## About this task
Your answer should consist of the lines in the following data that contain "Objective".

## Data listing

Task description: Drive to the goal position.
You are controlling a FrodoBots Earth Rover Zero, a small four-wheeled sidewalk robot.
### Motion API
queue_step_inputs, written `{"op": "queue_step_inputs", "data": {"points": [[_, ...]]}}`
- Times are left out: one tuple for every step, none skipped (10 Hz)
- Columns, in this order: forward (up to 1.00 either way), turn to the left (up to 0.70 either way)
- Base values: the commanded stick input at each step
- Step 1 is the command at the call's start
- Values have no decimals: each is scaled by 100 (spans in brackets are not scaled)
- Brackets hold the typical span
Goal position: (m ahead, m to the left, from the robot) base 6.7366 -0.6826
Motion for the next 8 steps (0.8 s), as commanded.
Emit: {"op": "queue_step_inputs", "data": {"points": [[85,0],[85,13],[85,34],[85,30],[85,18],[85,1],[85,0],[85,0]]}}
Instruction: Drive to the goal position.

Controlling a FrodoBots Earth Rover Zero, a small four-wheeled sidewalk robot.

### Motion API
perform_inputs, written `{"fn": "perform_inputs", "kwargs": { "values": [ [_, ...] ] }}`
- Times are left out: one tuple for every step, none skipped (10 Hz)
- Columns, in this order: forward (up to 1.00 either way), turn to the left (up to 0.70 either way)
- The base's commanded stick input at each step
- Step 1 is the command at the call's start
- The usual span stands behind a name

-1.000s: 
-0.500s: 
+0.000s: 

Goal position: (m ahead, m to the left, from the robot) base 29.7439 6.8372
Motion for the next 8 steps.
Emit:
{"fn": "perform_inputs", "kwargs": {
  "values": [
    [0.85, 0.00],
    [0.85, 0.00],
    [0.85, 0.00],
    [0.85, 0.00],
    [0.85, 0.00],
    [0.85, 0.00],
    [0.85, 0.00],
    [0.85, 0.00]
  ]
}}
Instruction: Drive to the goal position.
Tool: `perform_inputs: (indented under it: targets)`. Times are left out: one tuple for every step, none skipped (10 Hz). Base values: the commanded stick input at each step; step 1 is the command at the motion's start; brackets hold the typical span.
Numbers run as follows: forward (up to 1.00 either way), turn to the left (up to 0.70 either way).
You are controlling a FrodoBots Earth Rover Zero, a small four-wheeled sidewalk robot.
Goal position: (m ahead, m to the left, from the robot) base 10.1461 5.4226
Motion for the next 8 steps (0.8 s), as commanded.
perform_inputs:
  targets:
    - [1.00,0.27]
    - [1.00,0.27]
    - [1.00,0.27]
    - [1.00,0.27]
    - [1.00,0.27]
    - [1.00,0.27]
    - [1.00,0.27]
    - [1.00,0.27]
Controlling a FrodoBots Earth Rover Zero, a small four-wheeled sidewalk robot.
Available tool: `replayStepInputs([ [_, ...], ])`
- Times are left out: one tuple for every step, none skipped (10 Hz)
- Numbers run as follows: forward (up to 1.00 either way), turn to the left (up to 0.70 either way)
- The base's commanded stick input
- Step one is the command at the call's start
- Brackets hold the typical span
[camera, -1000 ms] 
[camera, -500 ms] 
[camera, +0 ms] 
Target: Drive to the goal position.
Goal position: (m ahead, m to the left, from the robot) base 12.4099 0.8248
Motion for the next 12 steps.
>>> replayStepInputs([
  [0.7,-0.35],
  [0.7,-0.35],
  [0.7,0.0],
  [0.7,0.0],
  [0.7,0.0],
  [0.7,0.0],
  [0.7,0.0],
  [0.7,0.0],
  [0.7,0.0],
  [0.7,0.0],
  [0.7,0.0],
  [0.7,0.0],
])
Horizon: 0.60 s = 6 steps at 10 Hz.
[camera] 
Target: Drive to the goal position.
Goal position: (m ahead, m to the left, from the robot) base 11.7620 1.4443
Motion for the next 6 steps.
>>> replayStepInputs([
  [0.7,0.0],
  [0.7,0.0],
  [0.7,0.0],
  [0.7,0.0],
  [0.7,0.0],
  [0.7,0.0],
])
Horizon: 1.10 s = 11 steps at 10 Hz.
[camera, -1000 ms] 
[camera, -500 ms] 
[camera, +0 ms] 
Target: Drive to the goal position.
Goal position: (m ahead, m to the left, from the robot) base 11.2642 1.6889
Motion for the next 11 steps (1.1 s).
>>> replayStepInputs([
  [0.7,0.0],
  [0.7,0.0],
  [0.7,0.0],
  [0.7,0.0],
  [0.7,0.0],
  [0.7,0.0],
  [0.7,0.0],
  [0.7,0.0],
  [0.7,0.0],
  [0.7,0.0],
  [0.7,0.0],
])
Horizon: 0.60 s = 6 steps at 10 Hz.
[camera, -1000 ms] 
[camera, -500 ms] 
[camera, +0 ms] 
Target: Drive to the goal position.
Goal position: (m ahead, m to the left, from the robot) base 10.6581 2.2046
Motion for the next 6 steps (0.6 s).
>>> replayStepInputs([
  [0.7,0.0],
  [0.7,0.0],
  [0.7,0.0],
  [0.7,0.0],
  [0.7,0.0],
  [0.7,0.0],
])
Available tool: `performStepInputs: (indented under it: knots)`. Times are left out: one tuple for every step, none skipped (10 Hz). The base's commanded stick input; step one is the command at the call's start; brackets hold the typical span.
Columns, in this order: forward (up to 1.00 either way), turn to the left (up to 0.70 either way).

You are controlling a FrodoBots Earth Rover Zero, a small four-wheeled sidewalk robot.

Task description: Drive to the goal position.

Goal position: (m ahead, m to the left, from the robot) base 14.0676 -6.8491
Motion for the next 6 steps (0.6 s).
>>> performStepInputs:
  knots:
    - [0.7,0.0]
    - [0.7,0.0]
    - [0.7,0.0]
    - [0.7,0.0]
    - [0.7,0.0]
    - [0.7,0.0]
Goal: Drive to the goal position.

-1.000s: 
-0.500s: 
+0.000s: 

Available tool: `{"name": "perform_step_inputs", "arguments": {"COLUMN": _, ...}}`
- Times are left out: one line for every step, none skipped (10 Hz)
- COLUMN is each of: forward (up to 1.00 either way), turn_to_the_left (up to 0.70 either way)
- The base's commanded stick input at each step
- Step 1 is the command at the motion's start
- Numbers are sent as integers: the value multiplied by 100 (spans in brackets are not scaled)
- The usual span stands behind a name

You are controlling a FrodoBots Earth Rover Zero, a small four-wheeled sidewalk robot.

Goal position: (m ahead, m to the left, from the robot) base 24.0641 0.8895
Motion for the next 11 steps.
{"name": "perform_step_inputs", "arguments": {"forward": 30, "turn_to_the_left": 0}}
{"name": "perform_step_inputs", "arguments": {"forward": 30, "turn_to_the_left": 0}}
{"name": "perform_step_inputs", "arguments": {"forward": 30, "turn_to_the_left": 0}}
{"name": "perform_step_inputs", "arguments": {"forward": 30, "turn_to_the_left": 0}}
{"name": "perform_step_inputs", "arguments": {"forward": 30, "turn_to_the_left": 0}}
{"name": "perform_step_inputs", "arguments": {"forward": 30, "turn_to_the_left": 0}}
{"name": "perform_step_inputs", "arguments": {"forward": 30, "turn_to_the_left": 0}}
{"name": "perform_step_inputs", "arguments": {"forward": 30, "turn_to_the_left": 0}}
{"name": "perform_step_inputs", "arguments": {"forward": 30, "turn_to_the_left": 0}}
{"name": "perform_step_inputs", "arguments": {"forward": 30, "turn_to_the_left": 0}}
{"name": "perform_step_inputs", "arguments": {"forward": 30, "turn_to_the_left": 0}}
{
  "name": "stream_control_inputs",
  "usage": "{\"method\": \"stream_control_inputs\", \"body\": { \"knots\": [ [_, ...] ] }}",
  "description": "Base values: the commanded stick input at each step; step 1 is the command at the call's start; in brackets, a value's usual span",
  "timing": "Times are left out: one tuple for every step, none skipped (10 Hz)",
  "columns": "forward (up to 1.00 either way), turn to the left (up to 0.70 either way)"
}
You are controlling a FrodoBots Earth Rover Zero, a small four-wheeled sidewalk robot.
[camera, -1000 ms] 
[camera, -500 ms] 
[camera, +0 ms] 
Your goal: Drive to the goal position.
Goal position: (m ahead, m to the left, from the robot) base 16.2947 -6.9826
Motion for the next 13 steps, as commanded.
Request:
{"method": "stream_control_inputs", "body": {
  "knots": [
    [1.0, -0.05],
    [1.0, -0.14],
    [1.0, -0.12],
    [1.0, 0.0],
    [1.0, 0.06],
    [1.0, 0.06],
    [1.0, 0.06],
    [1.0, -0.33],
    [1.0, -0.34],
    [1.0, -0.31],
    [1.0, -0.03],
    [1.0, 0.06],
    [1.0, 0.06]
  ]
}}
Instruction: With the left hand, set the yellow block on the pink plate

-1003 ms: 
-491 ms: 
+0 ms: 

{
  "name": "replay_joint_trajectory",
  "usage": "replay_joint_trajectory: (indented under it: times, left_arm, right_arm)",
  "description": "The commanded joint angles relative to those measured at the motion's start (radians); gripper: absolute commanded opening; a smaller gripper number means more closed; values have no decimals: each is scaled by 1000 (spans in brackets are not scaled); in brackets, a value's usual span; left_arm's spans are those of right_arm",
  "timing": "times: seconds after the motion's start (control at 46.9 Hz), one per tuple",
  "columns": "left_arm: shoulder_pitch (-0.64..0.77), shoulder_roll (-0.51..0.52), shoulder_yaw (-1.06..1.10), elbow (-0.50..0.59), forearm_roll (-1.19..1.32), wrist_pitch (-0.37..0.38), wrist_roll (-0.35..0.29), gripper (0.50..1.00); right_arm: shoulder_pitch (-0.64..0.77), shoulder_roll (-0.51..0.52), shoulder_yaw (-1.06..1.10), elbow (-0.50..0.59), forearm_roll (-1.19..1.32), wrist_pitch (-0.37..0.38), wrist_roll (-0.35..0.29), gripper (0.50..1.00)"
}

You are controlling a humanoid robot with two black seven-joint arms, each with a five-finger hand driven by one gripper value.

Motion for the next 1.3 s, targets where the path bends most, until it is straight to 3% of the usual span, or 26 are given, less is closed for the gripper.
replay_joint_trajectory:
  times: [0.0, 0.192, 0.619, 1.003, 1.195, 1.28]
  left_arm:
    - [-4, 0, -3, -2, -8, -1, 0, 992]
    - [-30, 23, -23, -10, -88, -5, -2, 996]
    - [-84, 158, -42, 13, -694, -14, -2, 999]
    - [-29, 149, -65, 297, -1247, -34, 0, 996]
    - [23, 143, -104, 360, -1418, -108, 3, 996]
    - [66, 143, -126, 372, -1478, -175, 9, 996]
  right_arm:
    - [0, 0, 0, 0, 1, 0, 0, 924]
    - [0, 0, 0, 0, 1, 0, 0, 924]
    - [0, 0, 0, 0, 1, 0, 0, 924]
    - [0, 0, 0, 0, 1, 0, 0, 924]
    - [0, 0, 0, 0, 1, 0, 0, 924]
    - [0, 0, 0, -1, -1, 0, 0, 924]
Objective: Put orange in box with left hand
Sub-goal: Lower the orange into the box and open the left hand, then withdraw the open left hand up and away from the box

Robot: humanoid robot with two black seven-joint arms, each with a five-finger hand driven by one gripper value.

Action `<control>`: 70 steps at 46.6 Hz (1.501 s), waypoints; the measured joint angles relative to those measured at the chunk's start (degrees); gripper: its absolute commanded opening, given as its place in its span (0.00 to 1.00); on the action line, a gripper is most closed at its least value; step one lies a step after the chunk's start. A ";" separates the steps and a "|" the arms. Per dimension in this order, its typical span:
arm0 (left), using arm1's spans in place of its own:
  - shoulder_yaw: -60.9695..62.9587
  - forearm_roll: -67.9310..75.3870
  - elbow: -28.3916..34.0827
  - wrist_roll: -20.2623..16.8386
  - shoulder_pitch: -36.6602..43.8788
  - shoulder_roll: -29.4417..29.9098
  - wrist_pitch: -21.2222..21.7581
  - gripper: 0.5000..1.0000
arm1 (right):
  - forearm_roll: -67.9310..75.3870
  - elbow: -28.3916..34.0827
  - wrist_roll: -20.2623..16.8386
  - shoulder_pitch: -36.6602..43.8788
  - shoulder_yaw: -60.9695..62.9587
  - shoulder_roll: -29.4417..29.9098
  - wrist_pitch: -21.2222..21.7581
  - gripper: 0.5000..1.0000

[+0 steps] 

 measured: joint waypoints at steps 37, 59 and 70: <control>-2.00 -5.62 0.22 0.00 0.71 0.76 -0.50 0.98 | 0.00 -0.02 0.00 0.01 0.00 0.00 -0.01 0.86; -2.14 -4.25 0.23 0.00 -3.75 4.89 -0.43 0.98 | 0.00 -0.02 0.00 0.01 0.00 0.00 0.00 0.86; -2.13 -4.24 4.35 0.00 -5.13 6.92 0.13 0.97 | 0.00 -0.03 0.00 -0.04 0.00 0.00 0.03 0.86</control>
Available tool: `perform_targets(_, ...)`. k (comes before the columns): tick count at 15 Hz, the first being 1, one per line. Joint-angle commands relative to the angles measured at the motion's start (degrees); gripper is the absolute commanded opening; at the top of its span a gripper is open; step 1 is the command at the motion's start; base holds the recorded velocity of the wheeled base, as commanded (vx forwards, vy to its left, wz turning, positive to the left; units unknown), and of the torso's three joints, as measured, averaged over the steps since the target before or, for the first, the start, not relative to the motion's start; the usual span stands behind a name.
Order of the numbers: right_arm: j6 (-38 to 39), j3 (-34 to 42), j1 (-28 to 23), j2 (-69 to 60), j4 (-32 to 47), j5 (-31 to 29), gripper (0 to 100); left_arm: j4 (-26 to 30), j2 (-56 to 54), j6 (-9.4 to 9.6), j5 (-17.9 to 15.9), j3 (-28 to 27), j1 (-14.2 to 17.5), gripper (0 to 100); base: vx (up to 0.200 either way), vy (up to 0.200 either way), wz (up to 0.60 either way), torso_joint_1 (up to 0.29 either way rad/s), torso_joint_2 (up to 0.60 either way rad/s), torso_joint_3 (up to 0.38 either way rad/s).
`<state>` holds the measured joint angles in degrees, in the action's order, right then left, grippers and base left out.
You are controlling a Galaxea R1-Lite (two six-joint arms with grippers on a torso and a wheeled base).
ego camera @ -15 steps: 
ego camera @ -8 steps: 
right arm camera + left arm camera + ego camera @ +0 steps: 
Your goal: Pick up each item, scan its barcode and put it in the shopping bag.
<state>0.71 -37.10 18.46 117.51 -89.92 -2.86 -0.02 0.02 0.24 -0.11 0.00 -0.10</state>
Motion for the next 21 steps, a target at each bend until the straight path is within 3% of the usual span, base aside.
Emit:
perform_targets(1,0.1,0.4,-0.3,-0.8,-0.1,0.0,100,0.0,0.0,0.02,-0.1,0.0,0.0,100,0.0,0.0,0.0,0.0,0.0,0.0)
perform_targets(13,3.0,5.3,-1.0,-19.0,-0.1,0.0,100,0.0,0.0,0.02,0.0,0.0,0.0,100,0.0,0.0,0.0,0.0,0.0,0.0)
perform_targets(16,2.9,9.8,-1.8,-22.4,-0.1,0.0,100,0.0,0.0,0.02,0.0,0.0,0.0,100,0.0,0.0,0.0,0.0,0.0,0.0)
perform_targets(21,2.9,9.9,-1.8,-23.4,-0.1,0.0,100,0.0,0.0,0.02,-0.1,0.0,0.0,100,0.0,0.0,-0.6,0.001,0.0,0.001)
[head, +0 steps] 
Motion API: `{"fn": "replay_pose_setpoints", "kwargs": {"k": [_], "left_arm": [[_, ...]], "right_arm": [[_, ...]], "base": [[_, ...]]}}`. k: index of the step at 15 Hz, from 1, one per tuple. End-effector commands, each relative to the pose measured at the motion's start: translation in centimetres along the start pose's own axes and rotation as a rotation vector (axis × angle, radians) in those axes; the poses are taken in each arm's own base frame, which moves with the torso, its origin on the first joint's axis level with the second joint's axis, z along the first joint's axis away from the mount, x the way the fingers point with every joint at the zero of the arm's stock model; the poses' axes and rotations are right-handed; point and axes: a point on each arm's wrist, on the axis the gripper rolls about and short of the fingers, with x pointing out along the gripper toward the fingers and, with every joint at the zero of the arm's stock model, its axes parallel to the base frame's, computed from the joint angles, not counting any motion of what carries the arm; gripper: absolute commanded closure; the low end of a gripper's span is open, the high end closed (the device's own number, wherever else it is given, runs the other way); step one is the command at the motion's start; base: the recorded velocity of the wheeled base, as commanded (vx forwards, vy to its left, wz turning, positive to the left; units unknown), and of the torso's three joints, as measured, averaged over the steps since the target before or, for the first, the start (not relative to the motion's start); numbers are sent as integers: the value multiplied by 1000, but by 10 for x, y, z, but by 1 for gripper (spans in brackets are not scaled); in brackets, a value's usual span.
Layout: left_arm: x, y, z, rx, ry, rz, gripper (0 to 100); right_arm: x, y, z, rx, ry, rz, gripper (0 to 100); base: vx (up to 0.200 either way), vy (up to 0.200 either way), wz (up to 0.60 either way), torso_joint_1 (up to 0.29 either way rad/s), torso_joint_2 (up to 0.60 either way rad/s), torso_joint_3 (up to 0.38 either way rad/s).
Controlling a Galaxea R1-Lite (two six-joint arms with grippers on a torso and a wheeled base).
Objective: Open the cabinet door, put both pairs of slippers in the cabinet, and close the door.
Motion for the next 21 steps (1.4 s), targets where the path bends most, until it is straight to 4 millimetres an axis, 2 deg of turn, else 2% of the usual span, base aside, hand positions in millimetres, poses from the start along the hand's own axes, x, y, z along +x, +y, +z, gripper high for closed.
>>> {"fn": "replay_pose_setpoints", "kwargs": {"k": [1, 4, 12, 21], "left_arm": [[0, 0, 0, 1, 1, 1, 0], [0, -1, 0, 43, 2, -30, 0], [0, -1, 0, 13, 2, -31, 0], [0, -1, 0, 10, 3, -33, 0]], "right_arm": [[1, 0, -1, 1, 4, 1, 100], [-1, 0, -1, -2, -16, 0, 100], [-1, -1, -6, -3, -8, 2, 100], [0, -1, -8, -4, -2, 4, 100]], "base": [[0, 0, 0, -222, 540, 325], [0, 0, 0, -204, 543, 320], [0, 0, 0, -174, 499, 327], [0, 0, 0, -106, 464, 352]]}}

## Output of the exercise
Objective: Put orange in box with left hand
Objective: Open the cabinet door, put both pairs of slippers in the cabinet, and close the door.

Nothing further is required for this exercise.